## How to complete this task
Every record below is to be retyped exactly.

Content starts

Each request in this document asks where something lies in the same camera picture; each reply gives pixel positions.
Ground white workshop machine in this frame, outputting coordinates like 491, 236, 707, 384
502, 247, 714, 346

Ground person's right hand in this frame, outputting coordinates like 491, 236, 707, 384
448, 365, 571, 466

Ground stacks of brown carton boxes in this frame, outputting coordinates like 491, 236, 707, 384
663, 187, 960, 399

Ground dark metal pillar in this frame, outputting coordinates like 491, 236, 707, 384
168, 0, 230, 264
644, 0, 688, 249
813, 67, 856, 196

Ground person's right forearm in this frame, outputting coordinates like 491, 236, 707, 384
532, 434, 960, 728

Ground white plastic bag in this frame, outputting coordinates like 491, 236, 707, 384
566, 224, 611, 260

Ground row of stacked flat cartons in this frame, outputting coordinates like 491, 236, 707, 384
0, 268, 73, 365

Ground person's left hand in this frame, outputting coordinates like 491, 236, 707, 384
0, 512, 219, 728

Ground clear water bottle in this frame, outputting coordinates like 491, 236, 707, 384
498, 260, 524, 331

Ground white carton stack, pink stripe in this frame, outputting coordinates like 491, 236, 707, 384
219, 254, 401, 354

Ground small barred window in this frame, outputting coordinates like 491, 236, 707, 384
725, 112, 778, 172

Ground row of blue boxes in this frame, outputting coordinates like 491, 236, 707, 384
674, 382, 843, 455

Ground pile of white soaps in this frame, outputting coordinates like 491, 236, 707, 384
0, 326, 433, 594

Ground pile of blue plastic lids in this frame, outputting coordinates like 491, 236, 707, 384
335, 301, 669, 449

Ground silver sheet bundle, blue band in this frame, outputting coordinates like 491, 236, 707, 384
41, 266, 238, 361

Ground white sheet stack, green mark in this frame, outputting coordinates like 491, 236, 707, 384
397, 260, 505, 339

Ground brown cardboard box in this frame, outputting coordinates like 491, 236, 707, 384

Content ends

## The answer
Each request in this document asks where something lies in the same camera picture; each reply gives pixel positions.
Ground white workshop machine in this frame, outputting coordinates like 491, 236, 707, 384
502, 247, 714, 346

Ground person's right hand in this frame, outputting coordinates like 491, 236, 707, 384
448, 365, 571, 466

Ground stacks of brown carton boxes in this frame, outputting coordinates like 491, 236, 707, 384
663, 187, 960, 399

Ground dark metal pillar in this frame, outputting coordinates like 491, 236, 707, 384
168, 0, 230, 264
644, 0, 688, 249
813, 67, 856, 196

Ground person's right forearm in this frame, outputting coordinates like 491, 236, 707, 384
532, 434, 960, 728

Ground white plastic bag in this frame, outputting coordinates like 491, 236, 707, 384
566, 224, 611, 260

Ground row of stacked flat cartons in this frame, outputting coordinates like 491, 236, 707, 384
0, 268, 73, 365

Ground person's left hand in this frame, outputting coordinates like 491, 236, 707, 384
0, 512, 219, 728

Ground clear water bottle in this frame, outputting coordinates like 491, 236, 707, 384
498, 260, 524, 331

Ground white carton stack, pink stripe in this frame, outputting coordinates like 491, 236, 707, 384
219, 254, 401, 354

Ground small barred window in this frame, outputting coordinates like 491, 236, 707, 384
725, 112, 778, 172

Ground row of blue boxes in this frame, outputting coordinates like 491, 236, 707, 384
674, 382, 843, 455

Ground pile of white soaps in this frame, outputting coordinates like 491, 236, 707, 384
0, 326, 433, 594

Ground pile of blue plastic lids in this frame, outputting coordinates like 491, 236, 707, 384
335, 301, 669, 449

Ground silver sheet bundle, blue band in this frame, outputting coordinates like 491, 236, 707, 384
41, 266, 238, 361

Ground white sheet stack, green mark in this frame, outputting coordinates like 491, 236, 707, 384
397, 260, 505, 339

Ground brown cardboard box in this frame, outputting coordinates like 491, 236, 707, 384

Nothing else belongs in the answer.